#### TASK TO CARRY OUT
An exact copy of the listing is required, with its pictures removed.

#### GIVEN INFORMATION
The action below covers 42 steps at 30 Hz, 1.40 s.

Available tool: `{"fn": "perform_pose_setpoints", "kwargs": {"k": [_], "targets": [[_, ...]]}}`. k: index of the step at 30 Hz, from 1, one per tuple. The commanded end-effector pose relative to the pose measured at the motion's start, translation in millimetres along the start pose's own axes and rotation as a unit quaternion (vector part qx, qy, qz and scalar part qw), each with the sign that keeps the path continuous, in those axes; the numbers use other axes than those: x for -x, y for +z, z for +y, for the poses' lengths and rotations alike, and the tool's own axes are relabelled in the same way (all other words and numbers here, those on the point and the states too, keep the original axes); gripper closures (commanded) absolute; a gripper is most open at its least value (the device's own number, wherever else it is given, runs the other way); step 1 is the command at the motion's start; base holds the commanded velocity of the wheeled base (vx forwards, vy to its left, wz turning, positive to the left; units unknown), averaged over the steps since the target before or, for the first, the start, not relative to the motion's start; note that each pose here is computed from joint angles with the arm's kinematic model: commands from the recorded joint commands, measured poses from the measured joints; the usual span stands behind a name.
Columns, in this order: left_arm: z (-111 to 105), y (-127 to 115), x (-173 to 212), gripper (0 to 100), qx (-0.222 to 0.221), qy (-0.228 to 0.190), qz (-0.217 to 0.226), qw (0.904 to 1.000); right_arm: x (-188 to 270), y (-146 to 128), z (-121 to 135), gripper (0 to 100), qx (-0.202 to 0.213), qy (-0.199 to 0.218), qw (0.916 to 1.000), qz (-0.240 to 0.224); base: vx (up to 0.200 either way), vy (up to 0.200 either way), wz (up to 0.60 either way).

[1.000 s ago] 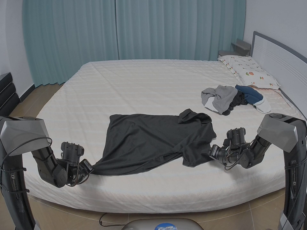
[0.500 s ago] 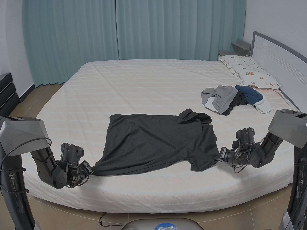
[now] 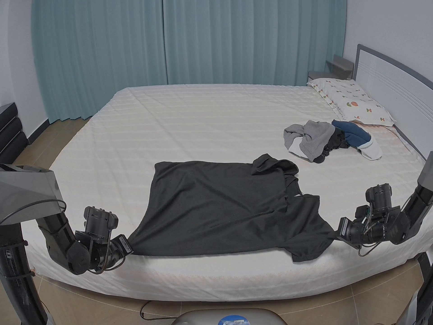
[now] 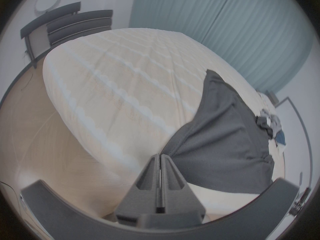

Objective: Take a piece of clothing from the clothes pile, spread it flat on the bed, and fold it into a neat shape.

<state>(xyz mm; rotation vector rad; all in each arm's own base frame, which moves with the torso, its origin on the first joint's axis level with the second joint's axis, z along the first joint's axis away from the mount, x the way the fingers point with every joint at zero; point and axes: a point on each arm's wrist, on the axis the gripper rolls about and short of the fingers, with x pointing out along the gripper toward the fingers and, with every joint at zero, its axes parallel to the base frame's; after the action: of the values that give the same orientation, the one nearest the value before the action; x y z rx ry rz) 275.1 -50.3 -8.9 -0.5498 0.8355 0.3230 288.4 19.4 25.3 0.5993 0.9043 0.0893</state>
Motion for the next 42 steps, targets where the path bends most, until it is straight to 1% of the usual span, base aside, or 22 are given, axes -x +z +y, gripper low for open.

#### OUTPUT
The action below covers 42 steps at 30 Hz, 1.40 s.

Available tool: `{"fn": "perform_pose_setpoints", "kwargs": {"k": [_], "targets": [[_, ...]]}}`. k: index of the step at 30 Hz, from 1, one per tuple. The commanded end-effector pose relative to the pose measured at the motion's start, translation in millimetres along the start pose's own axes and rotation as a unit quaternion (vector part qx, qy, qz and scalar part qw), each with the sign that keeps the path continuous, in those axes; the numbers use other axes than those: x for -x, y for +z, z for +y, for the poses' lengths and rotations alike, and the tool's own axes are relabelled in the same way (all other words and numbers here, those on the point and the states too, keep the original axes); gripper closures (commanded) absolute; a gripper is most open at its least value (the device's own number, wherever else it is given, runs the other way); step 1 is the command at the motion's start; base holds the commanded velocity of the wheeled base (vx forwards, vy to its left, wz turning, positive to the left; units unknown), averaged over the steps since the target before or, for the first, the start, not relative to the motion's start; note that each pose here is computed from joint angles with the arm's kinematic model: commands from the recorded joint commands, measured poses from the measured joints; the usual span stands behind a name.
Columns, in this order: left_arm: z (-111 to 105), y (-127 to 115), x (-173 to 212), gripper (0 to 100), qx (-0.222 to 0.221), qy (-0.228 to 0.190), qz (-0.217 to 0.226), qw (0.904 to 1.000); right_arm: x (-188 to 270), y (-146 to 128), z (-121 to 135), gripper (0 to 100), qx (-0.202 to 0.213), qy (-0.199 to 0.218), qw (0.916 to 1.000), qz (-0.240 to 0.224); base: vx (up to 0.200 either way), vy (up to 0.200 either way), wz (up to 0.60 either way).

[1.000 s ago] 
[0.500 s ago] 
[now] 
[now] 

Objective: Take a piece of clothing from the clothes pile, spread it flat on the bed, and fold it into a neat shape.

<state>(xyz mm; rotation vector rad; all in each arm's own base frame, which moves with the torso, its origin on the first joint's axis level with the second joint's axis, z along the first joint's axis away from the mount, x the way the fingers point with every joint at zero; point and axes: a point on each arm's wrist, on the axis the gripper rolls about and short of the fingers, with x pointing out along the gripper toward the fingers and, with every joint at zero, its axes parallel to the base frame's; after the action: of the values that give the same orientation, the one nearest the value before the action; x y z rx ry rz) 275.1 -50.3 -8.9 -0.5498 0.8355 0.3230 288.4 19.4 25.3 0.5993 0.9043 0.0893</state>
Motion for the next 42 steps, targets where the path bends most, until it is straight to 1% of the usual span, base aside, or 22 are given, axes -x +z +y, gripper low for open.

This concludes the output for the exercise.